ANNIVERSARY / LIBER AMICORUM
The author analyzes K.D. Ushinsky’s views on personality, its numerous and multifaceted interests, cameralism and civil law from the little-known legal works written by K.D. Ushinsky in the first years after graduating from the Faculty of Law of Moscow University, namely three years of his serving as a professor of the Demidovsky Law Lyceum in Yaroslavl. In this regard, the general conditions of teaching at that higher educational institution and the range of disciplines taught, the few surviving sources of Ushinsky’s lecture activity of this period and his speech «On cameral education» at the solemn meeting of the Demidovsky Lyceum are briefly considered. Special attention is given to Ushinsky’s astute conclusion that convenient rules took the place of laws in German cameralistics of that time. This opinion is especially relevant today, because it shows that the desire of Western countries to start living not according to the norms of international law, but according to the rules established by them, did not arise today.

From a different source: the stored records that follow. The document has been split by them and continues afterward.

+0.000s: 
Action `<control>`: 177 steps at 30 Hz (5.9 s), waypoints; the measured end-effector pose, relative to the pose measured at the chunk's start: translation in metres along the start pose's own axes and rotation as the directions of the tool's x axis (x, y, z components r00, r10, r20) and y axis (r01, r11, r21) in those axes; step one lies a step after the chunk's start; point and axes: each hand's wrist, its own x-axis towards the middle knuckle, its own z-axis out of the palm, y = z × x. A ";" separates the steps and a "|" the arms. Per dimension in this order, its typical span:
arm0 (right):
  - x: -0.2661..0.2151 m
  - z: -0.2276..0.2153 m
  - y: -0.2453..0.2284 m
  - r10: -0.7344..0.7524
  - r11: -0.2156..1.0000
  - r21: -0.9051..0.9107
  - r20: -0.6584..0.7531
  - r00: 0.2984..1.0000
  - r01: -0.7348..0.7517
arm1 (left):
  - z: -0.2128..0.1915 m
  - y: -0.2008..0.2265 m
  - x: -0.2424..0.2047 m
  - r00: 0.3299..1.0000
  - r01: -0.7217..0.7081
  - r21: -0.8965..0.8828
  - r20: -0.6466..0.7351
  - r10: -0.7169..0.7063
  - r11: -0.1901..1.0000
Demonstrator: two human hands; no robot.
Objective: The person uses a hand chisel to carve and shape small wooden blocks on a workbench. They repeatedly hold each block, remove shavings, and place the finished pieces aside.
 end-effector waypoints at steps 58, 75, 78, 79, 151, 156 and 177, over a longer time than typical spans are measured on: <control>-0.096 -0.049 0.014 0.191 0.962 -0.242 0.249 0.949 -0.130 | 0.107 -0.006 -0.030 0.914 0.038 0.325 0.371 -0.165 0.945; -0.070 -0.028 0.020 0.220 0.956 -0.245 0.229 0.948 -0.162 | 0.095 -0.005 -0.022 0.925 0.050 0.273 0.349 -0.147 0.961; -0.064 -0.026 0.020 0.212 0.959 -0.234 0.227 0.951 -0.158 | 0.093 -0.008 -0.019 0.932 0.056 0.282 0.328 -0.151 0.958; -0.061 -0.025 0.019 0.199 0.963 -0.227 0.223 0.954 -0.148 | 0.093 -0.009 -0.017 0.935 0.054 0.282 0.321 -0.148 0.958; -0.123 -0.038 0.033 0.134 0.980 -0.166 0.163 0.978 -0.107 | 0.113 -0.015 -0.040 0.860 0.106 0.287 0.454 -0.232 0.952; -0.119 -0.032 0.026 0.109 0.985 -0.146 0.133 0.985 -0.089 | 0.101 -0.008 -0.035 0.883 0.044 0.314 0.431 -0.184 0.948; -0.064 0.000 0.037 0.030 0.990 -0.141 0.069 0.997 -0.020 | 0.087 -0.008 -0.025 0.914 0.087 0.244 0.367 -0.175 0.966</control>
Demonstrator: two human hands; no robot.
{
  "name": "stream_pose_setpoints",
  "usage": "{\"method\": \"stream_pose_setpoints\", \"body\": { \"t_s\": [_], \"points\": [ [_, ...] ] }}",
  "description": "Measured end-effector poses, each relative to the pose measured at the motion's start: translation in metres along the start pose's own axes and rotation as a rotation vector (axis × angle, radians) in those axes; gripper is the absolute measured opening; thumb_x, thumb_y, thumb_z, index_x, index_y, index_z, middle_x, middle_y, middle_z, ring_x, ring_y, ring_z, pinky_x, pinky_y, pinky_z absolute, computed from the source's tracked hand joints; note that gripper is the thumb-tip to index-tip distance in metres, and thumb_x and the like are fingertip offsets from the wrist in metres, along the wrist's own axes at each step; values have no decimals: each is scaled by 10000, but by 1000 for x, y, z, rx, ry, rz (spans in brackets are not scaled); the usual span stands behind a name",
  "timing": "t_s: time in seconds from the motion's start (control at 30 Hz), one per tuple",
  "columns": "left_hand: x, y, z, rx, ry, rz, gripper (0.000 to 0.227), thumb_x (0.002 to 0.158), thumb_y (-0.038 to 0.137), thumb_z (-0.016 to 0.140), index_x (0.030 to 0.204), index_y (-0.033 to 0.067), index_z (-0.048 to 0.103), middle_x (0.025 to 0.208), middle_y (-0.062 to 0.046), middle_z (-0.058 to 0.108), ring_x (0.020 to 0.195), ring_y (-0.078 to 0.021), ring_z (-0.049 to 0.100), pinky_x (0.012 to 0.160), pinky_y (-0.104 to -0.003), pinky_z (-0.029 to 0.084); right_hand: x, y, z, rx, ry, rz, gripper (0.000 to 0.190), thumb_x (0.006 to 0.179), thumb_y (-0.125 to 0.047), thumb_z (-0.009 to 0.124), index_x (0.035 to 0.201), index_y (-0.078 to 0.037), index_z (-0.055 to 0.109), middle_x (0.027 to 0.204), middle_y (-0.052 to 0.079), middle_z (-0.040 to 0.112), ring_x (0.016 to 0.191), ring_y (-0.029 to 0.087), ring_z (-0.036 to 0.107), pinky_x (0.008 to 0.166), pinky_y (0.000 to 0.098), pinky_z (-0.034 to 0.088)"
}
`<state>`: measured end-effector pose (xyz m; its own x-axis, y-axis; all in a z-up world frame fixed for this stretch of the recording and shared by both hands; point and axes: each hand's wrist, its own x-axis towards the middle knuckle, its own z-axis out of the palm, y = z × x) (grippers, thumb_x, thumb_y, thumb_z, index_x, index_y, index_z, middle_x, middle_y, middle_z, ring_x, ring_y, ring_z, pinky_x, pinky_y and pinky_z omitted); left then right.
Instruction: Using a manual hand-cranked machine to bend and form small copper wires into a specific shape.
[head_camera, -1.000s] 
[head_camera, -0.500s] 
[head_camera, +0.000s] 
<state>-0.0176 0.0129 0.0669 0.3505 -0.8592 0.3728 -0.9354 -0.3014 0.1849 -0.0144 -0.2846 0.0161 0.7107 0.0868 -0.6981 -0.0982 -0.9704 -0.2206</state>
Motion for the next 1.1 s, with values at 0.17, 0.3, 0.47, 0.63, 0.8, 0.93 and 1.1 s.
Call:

The modern political, diplomatic, legal, and economic reality is literally oversaturated with facts of illegal sanctions, asset freezes, property seizures, and other illegal actions of the United States and a number of other Western countries against Russia and other independent states, as well as citizens of these states. Ushinsky’s analysis of German cameralism clearly shows that the use by Western countries of «rules convenient for them» instead of laws is by no means a modern «invention», but a constantly developing process, the foundation of which was laid by Western political and legal thought several centuries ago.